◆ **Data provided**

....

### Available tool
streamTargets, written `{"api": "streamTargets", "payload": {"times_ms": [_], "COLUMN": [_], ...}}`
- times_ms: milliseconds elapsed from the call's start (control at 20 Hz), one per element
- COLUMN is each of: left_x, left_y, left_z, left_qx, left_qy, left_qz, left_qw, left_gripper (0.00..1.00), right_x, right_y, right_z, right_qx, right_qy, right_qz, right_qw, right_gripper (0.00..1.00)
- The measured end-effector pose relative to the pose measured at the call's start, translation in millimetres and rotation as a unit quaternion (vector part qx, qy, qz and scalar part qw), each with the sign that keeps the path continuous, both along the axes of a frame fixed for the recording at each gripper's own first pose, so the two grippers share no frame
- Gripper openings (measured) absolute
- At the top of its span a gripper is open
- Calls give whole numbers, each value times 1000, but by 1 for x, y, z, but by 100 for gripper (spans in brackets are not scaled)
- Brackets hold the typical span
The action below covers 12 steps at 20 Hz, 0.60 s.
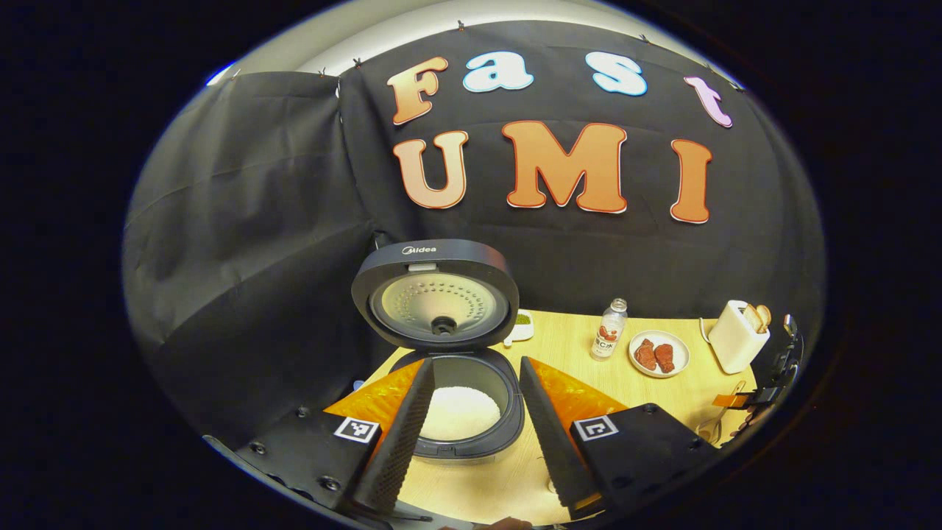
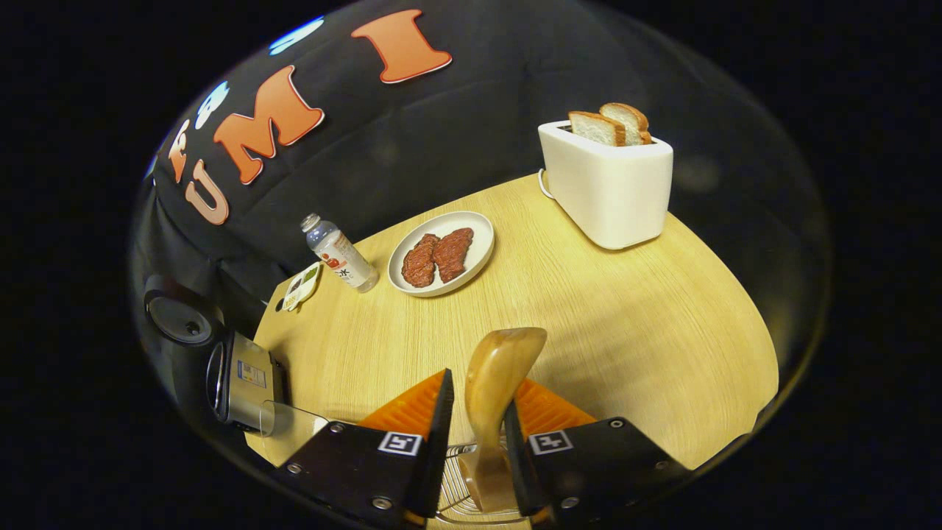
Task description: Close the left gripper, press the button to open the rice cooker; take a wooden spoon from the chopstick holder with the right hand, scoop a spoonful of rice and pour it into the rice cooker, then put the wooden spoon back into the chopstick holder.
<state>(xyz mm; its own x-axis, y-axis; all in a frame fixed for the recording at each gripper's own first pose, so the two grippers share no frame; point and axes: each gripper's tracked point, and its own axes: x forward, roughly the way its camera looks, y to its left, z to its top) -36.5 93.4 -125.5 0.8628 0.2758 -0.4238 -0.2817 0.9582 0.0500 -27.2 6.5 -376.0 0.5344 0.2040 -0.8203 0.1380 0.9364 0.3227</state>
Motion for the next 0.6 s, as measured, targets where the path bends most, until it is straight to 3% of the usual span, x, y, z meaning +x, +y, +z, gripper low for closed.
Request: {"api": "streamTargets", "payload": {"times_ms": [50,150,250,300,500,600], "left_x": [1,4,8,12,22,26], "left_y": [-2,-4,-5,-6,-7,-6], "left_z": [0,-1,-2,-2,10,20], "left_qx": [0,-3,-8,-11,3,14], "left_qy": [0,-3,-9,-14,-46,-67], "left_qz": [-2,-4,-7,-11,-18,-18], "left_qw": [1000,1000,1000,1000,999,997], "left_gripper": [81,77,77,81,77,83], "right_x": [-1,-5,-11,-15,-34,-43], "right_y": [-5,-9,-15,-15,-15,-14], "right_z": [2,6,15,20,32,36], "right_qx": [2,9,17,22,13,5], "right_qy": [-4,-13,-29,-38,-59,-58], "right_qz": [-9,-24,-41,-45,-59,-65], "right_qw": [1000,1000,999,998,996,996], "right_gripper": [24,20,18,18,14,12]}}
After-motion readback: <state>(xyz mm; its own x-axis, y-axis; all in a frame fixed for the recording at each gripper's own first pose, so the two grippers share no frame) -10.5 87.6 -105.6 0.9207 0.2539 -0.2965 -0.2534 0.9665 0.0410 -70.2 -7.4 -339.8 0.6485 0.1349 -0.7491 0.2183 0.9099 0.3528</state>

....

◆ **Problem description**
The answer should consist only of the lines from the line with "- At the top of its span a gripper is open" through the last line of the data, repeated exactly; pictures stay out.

◆ **Result of the task**
- At the top of its span a gripper is open
- Calls give whole numbers, each value times 1000, but by 1 for x, y, z, but by 100 for gripper (spans in brackets are not scaled)
- Brackets hold the typical span
The action below covers 12 steps at 20 Hz, 0.60 s.
Task description: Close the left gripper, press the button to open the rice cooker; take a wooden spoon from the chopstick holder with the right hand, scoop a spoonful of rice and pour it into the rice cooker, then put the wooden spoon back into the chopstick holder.
<state>(xyz mm; its own x-axis, y-axis; all in a frame fixed for the recording at each gripper's own first pose, so the two grippers share no frame; point and axes: each gripper's tracked point, and its own axes: x forward, roughly the way its camera looks, y to its left, z to its top) -36.5 93.4 -125.5 0.8628 0.2758 -0.4238 -0.2817 0.9582 0.0500 -27.2 6.5 -376.0 0.5344 0.2040 -0.8203 0.1380 0.9364 0.3227</state>
Motion for the next 0.6 s, as measured, targets where the path bends most, until it is straight to 3% of the usual span, x, y, z meaning +x, +y, +z, gripper low for closed.
Request: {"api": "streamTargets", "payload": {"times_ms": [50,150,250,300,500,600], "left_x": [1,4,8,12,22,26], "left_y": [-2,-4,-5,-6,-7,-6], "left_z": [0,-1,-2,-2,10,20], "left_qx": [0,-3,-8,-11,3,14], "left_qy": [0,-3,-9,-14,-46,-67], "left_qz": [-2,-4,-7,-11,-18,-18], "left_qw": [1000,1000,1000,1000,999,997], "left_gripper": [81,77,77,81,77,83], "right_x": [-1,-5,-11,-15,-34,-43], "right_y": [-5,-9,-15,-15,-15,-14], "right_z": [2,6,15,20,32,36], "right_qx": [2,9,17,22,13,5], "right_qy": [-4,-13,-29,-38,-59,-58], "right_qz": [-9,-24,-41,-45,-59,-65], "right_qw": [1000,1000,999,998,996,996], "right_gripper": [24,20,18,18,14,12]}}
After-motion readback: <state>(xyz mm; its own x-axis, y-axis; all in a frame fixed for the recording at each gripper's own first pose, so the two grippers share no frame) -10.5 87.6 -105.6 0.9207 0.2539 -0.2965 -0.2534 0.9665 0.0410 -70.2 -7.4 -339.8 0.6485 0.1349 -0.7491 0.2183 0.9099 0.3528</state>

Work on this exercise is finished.